Savier hanya diam menatap adiknya.

"Kak. Kalo misalnya ada cowok nembak kakak gimana?" Tanya Savua ambigu.

"Hah? Cowok? Yah gue tolak lah. Lo kira gue homo?" Kata Savier dengan ketus merasa harga gender-nya sudah di injak-injak oleh Savia.

Savia ketawa ngakak melihat ekspresi Savier padahal maksudnya bukan seperti itu.

"Bukan. Maksud gue kalo misalnya ada temen lo nih cewe. Nembak lo. Lo gimana?"

"Yah tergantung. Kalo gue suka sama tuh cewe yah gue terima. Kalo ga ya ga." Jelas Savier dengan acuh.

"Lo ga bakal ngehindar dia?"

"Untuk apa ngehindar. Yang dia butuh itu jawaban. Kasihan kalo di gantungin mulu. Dia bakal bingung harus mundur atau tetap maju. Ga enak tau di gantungin." Keluh Savier.

"Loh. Kok jadi lo yang curhat?"

"Suka-suka gue dong. Emang kenapa? Lo di tembak?"

Kali ini, Savia yang mengangguk.

"Dan lo ngehindar dari dia?"

Lagi, Savia mengangguk.

"Salah besar kalo lo bilang dengan ngehindar bakal nyelesain masalah. Salah besar lo, Dek."

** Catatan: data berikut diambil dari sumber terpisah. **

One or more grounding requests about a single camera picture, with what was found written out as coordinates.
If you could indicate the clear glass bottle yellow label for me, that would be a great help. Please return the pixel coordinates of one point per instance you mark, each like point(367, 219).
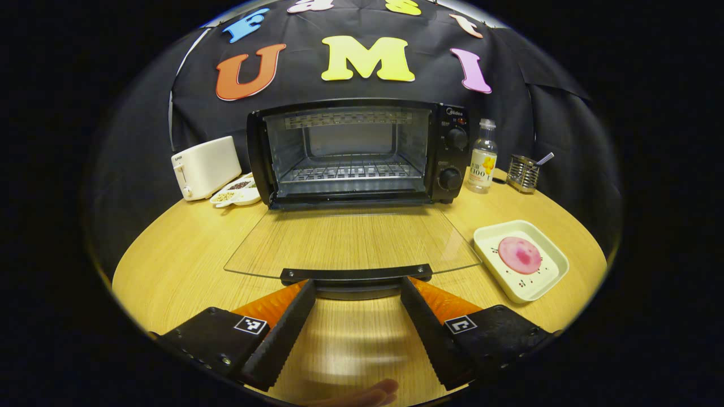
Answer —
point(482, 169)

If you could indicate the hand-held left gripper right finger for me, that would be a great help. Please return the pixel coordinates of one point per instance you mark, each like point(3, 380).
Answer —
point(435, 345)

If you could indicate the black oven knob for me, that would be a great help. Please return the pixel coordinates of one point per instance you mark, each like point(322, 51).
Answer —
point(450, 178)
point(456, 138)

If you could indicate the black backdrop cloth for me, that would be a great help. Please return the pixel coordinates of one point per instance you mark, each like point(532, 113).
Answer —
point(305, 85)

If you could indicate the pink ham slice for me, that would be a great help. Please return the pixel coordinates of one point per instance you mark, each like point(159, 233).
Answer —
point(520, 255)

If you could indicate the white divided snack dish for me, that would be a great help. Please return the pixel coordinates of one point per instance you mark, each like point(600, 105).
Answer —
point(243, 196)

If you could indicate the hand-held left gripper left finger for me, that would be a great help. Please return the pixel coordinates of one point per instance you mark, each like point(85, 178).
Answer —
point(280, 345)

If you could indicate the cream square plate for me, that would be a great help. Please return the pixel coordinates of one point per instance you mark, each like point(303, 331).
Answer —
point(498, 234)

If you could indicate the black electric oven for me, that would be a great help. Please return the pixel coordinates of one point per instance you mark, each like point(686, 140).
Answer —
point(452, 158)

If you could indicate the white toaster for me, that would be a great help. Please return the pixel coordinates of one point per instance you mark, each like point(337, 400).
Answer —
point(209, 167)

"Gue bukan bermaksud ngehindar untuk nyelesain masalah. Tapi gue bu-"

"Butuh waktu, iya?"

Savia mengangguk dan menghela nafas.

"Gini ya. Lo tau ga. Nyatain perasaan ke orang yang lo sayang itu susah. Berat. Harus mikir banyak hal. Contohnya gimana kalo gue di tolak? Gimana kalo gue tiba-tiba di jauhi dia? Dan banyak macam pikiran lain."

"Nyatain perasaan ke orang bukan hanya dengan lo nyatain dengan kata-kata abis itu selesai. Ga. Ga segampang itu."

"Jadi hargai orang yang dengan berani nembak lo. Karena nyatain perasaan lo yang sejujurnya ke seseorang itu ga segampang yang di lihat."

"Terus? Gue harus jawab apa?"

"Kalo lo suka sama dia yaudah terima. Kalo ga suka ya tolak." Kata Savier dengan gampangnya.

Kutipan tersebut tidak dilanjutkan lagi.